Além de benéfico tanto para o animal como para o humano, a pesca cooperativa é também um espetáculo a ser admirado. Na tarde desta quinta-feira, a atividade durou por mais de uma hora e envolveu, além do boto, cerca de 10 pescadores, ambos em busca de um cardume de tainha. Cada aparição do mamífero marinho criava um sinal de alerta para os profissionais. E quando o animal colocava a cabeça para fora da água, as redes voavam em direção ao rio.
Um destes pescadores, Valdemir Reis, conhecido na região como Preto Reis, conta que grande parte do seu sustento vem da cooperação com os botos que se alimentam na barra. “Normalmente, quem traz o nosso sustento é o boto. Faz 35 anos que eu pesco aqui na barra do rio Tramandaí, então falo com propriedade que, se não tem boto na água, fica mais difícil para nós pescadores”, contou.
Reis explica ainda como ocorre a interação com o animal. “Existem três sinais. O primeiro é o conhecido sinal de bico, quando ele levanta a cabeça e aponta para onde o peixe está, que é quando a gente lança a tarrafa. Outro é quando ele vira a barriga de lado, quando está cercando. E o terceiro é quando ele dá um pulo, que a gente chama de pulão, que significa que ele está perseguindo a tainha”, completou o pescador.
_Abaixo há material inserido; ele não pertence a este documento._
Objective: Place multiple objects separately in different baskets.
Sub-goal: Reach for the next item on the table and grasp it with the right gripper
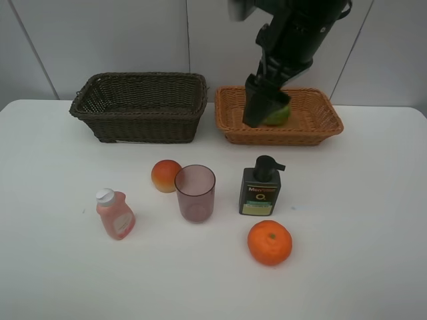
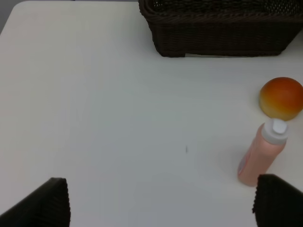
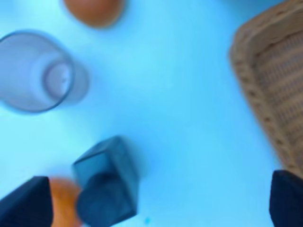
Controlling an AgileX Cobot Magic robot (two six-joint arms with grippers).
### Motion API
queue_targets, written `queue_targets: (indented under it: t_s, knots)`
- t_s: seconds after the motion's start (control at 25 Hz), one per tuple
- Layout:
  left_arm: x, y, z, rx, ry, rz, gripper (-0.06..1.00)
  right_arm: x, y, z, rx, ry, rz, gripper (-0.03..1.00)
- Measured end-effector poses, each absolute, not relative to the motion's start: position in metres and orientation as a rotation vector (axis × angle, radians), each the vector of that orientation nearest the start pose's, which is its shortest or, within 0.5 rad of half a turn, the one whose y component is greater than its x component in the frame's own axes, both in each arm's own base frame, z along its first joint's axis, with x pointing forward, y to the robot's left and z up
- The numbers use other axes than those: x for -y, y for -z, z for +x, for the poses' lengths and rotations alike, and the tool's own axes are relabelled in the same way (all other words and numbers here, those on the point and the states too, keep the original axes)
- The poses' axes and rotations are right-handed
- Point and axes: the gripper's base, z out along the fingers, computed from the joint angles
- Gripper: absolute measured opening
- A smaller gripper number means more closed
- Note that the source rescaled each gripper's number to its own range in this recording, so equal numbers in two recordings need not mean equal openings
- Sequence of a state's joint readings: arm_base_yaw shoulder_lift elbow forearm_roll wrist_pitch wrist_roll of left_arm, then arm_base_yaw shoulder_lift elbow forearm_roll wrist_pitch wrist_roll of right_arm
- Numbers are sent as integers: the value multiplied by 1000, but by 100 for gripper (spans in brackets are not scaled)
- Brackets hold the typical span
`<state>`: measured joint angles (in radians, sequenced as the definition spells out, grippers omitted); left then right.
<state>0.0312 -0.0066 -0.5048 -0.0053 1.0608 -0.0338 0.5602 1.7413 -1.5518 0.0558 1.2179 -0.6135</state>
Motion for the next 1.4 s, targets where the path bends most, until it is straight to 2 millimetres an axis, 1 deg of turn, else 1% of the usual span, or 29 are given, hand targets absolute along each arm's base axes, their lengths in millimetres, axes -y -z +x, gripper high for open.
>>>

De acordo com Paulo Henrique Ott, pesquisador do Grupo de Estudo de Mamíferos Aquáticos do RS (Gemars) e professor da Universidade Estadual do Rio Grande do Sul (Uergs), esse tipo de interação acontece há décadas na região, sendo o rio Tramandaí um ponto já reconhecido pela prática. Para ele, trata-se de uma questão comportamental, transmitido de geração em geração a partir da observação.
Este aprendizado acontece principalmente durante o período de amamentação, junto com a mãe, que é quando o indivíduo vai perdendo o medo da interação com humanos ao ver sua matriarca pescando junto. Por outro lado, os botos também se beneficiam desta interação com os humanos.
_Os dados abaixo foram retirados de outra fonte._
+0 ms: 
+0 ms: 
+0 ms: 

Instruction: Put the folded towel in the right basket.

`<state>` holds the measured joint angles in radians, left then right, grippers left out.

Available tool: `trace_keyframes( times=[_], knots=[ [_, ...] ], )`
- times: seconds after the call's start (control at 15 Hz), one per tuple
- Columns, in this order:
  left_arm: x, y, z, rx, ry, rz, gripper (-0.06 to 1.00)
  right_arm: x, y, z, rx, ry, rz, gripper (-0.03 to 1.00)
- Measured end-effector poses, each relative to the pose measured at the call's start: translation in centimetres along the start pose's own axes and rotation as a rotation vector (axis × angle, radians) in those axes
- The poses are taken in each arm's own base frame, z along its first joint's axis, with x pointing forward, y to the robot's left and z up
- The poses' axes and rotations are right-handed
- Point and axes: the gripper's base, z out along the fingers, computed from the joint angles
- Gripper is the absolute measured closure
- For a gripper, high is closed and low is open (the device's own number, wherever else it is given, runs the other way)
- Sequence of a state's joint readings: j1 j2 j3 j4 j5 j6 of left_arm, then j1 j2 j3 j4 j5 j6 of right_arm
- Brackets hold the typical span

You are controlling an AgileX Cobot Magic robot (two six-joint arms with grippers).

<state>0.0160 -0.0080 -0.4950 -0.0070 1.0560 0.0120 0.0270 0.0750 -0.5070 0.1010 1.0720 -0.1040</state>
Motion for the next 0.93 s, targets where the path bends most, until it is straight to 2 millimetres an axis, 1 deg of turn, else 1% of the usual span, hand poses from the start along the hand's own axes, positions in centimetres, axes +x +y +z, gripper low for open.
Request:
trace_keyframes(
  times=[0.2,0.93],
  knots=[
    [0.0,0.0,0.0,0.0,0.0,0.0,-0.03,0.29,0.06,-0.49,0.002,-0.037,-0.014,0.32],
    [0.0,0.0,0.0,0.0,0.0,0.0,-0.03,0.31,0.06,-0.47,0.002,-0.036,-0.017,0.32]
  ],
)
“Quando o pescador joga a tarrafa na água, os peixes tentam fugir e acabam indo para a direção contrária, onde estão os botos. É evidente que existe vantagem para os dois lados. Só que nem todos eles interagem com os pescadores. Cerca de metade dos botos fazem este tipo de pesca cooperativa e outra metade simplesmente tenta pescar sozinha”, finalizou.